Si des humains sont à l'origine de la collecte de vocabulaire dans une multitude de langues, c'est un robot qui se charge d'agréger des contenus. Il y a trente ans, la Tribune avait interrogé Marc Lacheny, maître de conférences en études germaniques. L'universitaire soutenait qu'un robot ne pourrait jamais atteindre le même niveau de précision qu'un humain dans l'exercice de traduction. «Je n'y crois guère, mais la conséquence serait une automatisation de l'humain.

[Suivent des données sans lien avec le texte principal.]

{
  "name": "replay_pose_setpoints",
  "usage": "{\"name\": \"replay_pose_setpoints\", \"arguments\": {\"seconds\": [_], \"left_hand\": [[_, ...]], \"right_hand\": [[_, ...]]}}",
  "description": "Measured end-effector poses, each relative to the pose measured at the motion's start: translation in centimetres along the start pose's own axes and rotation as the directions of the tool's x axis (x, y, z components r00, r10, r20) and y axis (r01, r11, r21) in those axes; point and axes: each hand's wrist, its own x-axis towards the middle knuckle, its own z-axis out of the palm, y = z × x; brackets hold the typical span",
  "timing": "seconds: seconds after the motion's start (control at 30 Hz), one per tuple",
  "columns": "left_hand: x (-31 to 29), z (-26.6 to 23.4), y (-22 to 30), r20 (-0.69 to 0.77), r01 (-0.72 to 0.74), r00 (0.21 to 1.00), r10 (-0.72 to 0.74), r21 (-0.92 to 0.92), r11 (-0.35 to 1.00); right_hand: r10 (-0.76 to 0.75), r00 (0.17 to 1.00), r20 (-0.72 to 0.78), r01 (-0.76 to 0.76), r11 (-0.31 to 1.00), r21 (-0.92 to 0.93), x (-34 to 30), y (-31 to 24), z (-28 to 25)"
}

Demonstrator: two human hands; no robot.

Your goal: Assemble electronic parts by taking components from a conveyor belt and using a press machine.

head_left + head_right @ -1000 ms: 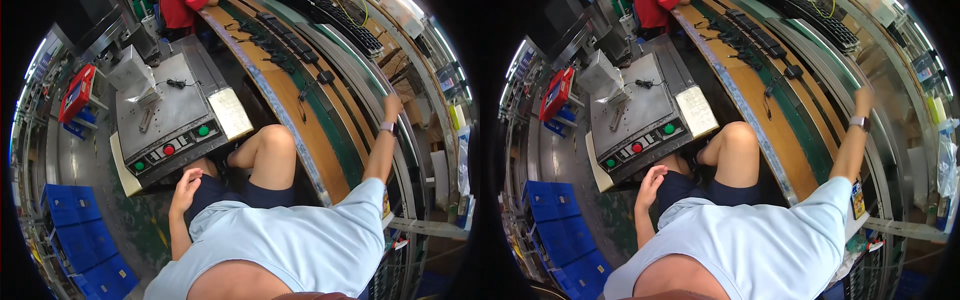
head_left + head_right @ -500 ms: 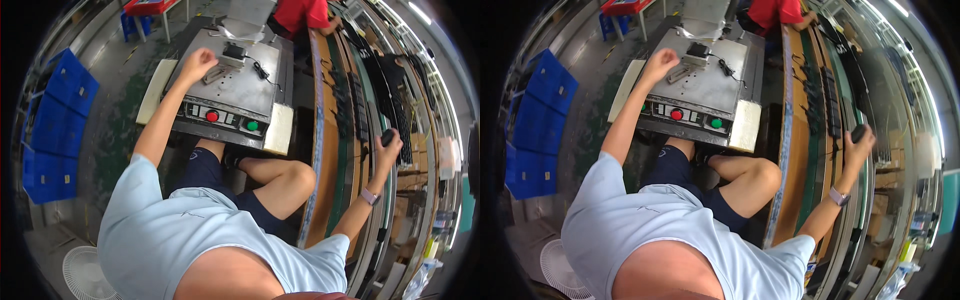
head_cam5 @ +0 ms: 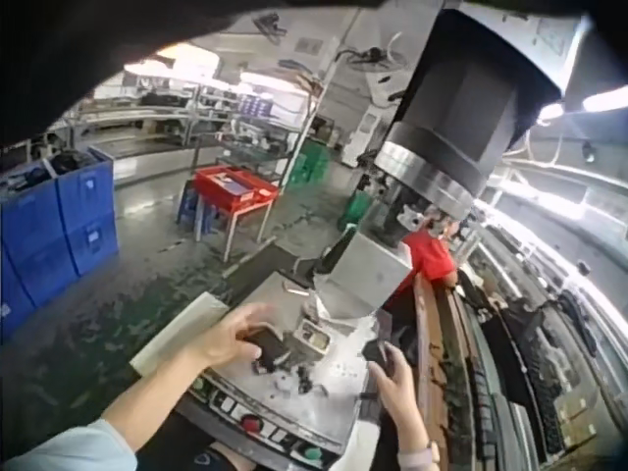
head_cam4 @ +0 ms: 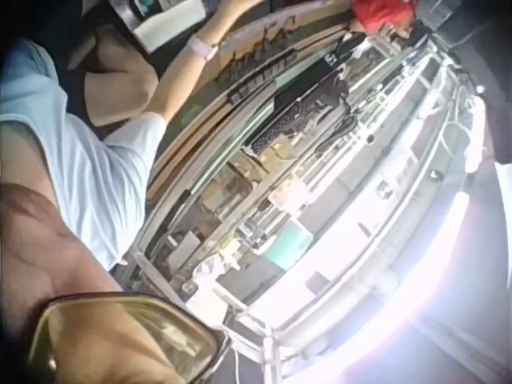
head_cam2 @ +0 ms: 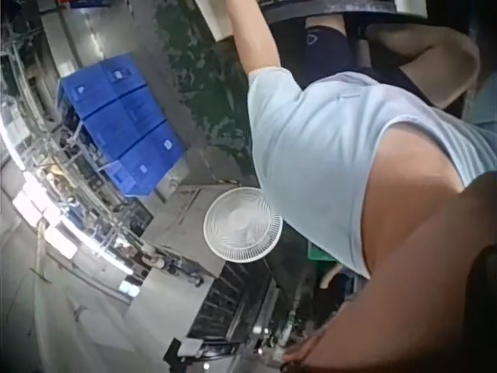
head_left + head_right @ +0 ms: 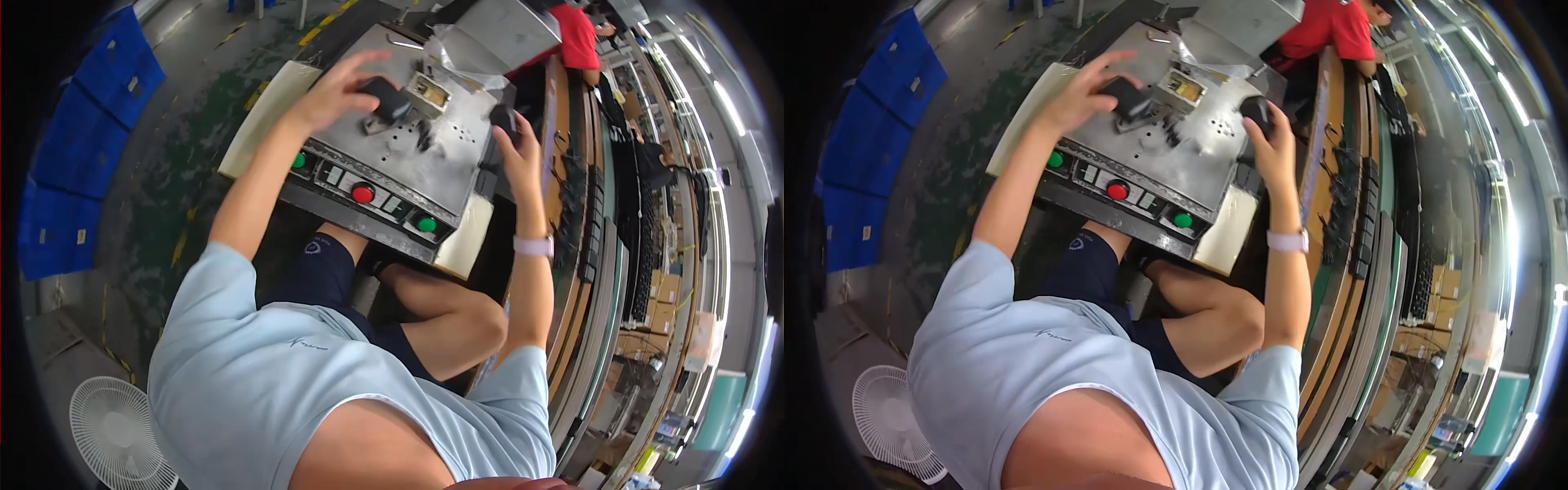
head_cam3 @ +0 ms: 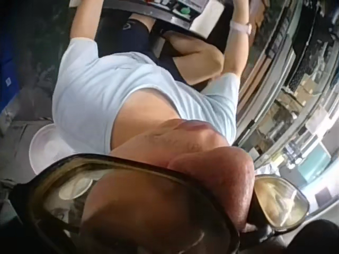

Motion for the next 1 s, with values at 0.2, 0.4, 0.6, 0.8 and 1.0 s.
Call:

C'est la vieille question des liens entre traduction automatique et traduction humaine : quelle serait encore la place de l'humain dans l'activité de traduction ? Or, nul robot - même très élaboré - ne serait capable d'établir les liens cognitifs extrêmement complexes qui se font dans le cerveau du traducteur lorsqu'il traduit», expliquait le maître de conférences, avant d'ajouter : «La traduction n'est pas - malgré les outils technologiques, les logiciels de traduction - une science exacte, et elle nécessite à la fois des compétences linguistiques pointues et des connaissances culturelles et encyclopédiques précises. »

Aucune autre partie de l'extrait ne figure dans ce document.